Yes, I started that thread too. The reason that this has come back
is that I was never convinced the last time. Let me ask YOU, Ned, to
answer my question? I'll repeat it:

Postulate a big air tank pressurized to 180 psi, with a long (long
enough so the air has time to cool to ambient) pipe to an ideal
regulator which regulates the pressure down to 90 psi. The
regulator's output is a pipe of the same size which is connected to
a constant load of such a size as to make the cfm going into the
regulator measured to be 10 cfm @ 180 psi. What cfm will come out of
the regulator at 90 psi?


If we assume that the air behaves as an ideal gas and the
pressures are absolute, then there'll be 20 CFM @ 90 psia
flowing out of the regulator. I don't think there's ever
been any question about that. But that doesn't mean that
there isn't a loss in the potential of that air to do work.

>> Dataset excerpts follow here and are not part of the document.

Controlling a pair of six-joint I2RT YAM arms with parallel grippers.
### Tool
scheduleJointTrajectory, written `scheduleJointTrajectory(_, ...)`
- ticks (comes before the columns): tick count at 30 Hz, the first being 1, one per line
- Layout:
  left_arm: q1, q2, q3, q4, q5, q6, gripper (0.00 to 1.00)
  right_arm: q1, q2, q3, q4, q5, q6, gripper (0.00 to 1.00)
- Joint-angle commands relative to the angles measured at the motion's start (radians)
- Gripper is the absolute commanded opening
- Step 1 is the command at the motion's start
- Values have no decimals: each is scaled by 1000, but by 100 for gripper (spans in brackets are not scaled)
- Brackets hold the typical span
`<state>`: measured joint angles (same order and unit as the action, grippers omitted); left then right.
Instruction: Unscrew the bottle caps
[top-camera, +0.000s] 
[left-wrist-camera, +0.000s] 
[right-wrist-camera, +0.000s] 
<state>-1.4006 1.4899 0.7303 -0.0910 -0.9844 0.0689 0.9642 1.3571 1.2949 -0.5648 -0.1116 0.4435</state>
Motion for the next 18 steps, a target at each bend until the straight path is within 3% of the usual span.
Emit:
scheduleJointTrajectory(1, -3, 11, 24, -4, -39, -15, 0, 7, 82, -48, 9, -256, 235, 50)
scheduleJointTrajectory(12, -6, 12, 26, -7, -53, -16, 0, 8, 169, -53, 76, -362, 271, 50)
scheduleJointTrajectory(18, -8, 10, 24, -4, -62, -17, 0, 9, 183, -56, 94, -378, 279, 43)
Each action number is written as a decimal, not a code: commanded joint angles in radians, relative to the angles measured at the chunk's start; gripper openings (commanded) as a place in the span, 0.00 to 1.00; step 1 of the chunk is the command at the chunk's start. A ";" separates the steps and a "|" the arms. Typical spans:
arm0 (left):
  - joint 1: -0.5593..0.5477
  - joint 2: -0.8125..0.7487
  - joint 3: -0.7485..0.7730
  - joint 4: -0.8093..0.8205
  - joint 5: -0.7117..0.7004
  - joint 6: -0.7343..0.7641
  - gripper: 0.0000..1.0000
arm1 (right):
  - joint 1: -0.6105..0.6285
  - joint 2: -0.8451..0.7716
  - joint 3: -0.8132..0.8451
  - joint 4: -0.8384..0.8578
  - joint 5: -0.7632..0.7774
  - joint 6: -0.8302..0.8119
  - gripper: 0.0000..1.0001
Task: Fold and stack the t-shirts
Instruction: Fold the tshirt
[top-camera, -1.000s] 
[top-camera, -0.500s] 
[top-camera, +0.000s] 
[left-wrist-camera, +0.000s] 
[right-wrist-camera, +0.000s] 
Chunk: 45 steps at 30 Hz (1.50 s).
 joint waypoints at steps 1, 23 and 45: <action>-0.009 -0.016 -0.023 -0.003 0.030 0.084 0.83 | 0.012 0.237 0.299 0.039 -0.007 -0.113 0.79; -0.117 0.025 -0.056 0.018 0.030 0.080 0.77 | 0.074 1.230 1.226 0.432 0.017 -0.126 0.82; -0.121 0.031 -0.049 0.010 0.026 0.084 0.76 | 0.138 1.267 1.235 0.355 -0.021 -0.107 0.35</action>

CFM X psi for a compressible gas is not analogous to volts
X amps.

Ned Simmons


You're correct, it can not do the same mechanical work, that energy has been
accounted for in the thermodynamic changes, as you stated previously. The
process is obviously not reversible without the addition of mechanical
energy, we can not use a "reverse" regulator to go to less CFM at a higher
pressure, so the transformer analogy does not apply.